_DIRECTIONS:_
Provide the number of lines below that include "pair", without any other words.

_RECORDS PROVIDED:_
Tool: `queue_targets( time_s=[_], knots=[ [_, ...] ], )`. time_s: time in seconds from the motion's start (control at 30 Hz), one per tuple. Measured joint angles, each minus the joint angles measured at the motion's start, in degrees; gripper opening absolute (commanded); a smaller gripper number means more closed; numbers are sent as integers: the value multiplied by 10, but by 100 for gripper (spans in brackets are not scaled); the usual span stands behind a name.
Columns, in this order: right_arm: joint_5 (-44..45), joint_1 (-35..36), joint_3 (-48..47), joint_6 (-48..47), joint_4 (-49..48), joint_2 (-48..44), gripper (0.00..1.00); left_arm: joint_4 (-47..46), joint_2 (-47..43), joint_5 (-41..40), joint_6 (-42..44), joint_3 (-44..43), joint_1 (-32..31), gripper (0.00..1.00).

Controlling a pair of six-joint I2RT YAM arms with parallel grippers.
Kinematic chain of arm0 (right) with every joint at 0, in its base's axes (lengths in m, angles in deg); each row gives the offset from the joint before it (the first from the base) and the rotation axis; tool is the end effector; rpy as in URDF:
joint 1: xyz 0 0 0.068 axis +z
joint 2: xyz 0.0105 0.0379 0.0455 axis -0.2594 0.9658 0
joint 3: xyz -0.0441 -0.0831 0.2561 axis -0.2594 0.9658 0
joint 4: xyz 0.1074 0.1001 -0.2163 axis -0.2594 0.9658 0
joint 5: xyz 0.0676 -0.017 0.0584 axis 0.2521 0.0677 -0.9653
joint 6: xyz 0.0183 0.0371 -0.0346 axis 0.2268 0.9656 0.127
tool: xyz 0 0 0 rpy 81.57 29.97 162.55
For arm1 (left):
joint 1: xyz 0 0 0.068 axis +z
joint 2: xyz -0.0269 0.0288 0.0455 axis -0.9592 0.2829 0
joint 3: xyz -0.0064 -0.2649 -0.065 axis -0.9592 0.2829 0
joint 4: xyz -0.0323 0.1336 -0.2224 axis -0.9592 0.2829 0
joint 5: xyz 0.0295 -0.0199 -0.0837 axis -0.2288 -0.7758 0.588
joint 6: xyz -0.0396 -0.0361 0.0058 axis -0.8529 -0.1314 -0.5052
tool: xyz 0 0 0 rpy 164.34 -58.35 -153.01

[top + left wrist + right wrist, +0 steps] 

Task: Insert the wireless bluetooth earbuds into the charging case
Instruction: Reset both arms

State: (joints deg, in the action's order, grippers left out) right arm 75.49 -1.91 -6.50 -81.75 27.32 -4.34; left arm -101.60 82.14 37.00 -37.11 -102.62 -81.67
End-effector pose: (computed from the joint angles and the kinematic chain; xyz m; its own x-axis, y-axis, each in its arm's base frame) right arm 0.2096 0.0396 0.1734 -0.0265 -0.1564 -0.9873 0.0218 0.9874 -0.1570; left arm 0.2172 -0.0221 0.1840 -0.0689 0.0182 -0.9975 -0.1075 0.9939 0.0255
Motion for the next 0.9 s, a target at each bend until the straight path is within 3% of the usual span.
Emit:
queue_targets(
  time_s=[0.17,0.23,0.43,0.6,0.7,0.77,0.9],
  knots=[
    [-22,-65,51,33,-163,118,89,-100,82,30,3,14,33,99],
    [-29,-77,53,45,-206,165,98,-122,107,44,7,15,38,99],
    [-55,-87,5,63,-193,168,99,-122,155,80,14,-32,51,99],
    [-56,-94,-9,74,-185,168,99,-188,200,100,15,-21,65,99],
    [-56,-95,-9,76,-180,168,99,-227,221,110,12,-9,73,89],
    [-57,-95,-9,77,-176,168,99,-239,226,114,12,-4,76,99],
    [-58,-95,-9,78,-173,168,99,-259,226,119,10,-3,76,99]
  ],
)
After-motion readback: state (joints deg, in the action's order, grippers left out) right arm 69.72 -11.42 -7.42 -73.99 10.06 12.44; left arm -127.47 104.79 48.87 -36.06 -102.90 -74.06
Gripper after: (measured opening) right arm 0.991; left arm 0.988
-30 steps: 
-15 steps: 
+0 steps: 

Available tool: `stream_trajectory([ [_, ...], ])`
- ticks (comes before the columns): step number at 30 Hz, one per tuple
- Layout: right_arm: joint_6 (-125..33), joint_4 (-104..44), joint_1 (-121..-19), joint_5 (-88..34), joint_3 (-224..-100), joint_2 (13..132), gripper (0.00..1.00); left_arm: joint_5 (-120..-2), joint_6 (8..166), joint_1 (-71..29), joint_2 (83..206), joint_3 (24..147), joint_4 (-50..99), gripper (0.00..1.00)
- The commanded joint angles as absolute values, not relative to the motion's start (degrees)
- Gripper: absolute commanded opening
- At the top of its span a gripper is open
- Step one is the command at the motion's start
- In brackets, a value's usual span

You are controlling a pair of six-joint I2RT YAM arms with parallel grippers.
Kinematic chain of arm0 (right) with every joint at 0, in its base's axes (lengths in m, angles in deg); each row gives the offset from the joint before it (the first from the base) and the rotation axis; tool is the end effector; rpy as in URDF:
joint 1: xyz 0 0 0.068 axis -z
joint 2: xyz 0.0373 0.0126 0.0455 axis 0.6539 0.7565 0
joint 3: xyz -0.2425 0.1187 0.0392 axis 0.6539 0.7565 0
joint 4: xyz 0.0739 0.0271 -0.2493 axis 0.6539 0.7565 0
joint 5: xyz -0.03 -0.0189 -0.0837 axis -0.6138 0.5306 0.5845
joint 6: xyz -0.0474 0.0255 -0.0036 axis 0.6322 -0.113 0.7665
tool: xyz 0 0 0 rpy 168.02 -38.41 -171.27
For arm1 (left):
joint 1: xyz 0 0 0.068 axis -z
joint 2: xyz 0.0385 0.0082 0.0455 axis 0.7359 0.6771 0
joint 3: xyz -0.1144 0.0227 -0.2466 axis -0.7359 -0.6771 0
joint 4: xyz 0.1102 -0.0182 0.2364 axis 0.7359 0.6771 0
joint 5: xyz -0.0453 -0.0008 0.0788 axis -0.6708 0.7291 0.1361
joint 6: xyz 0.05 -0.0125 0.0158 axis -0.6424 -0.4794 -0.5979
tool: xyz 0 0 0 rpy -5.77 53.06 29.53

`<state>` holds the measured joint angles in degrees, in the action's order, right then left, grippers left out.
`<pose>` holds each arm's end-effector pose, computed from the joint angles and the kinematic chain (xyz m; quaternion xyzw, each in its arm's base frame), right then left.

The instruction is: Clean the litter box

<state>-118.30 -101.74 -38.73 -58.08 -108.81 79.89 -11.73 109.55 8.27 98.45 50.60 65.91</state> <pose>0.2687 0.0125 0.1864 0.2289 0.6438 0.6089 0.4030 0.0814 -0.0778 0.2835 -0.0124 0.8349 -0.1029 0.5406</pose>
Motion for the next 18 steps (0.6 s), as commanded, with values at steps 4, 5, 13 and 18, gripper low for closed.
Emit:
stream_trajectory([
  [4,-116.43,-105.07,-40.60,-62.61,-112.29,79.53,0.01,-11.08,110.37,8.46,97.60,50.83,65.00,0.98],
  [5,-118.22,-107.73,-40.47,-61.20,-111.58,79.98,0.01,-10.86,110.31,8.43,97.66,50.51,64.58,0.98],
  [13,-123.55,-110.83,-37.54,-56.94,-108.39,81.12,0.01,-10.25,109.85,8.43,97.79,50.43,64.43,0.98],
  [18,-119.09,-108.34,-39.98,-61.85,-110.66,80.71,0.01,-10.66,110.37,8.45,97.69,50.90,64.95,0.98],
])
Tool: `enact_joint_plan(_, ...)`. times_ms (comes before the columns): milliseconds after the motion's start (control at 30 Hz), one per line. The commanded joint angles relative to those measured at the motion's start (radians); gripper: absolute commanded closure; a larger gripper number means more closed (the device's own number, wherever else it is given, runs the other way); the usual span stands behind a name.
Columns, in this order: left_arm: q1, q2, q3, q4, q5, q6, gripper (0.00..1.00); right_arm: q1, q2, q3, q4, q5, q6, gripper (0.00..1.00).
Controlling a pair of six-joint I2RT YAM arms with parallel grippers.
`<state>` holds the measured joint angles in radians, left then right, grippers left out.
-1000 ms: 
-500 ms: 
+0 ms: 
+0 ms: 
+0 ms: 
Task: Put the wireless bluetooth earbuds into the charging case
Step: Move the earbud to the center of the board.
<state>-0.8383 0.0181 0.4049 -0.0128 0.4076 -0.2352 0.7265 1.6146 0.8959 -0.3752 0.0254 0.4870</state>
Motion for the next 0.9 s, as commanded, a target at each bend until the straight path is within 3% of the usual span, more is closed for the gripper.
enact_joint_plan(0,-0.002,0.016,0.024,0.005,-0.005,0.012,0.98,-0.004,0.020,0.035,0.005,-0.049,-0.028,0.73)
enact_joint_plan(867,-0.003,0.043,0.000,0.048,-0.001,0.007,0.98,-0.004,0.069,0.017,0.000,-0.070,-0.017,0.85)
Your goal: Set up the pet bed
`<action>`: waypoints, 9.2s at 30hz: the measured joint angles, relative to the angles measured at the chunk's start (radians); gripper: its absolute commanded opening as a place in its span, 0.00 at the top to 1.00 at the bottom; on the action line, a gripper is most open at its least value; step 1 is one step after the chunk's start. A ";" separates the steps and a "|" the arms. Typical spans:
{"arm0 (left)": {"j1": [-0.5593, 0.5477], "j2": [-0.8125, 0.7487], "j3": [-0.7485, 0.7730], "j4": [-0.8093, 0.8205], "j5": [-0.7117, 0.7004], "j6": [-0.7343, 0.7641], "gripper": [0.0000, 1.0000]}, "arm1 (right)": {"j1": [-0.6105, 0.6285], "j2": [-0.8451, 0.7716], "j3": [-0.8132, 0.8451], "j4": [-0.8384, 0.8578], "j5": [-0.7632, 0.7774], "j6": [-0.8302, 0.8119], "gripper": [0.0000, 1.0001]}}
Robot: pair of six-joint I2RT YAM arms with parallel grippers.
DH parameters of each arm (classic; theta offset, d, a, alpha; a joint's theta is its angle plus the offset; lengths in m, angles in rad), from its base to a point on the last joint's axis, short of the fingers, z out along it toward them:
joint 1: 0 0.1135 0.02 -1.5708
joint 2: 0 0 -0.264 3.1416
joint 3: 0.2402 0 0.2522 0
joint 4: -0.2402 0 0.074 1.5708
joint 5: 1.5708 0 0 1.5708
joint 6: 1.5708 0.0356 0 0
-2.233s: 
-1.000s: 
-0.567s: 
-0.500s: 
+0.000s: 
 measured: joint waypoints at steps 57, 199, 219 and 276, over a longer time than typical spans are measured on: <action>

_COMPLETED EXERCISE:_
4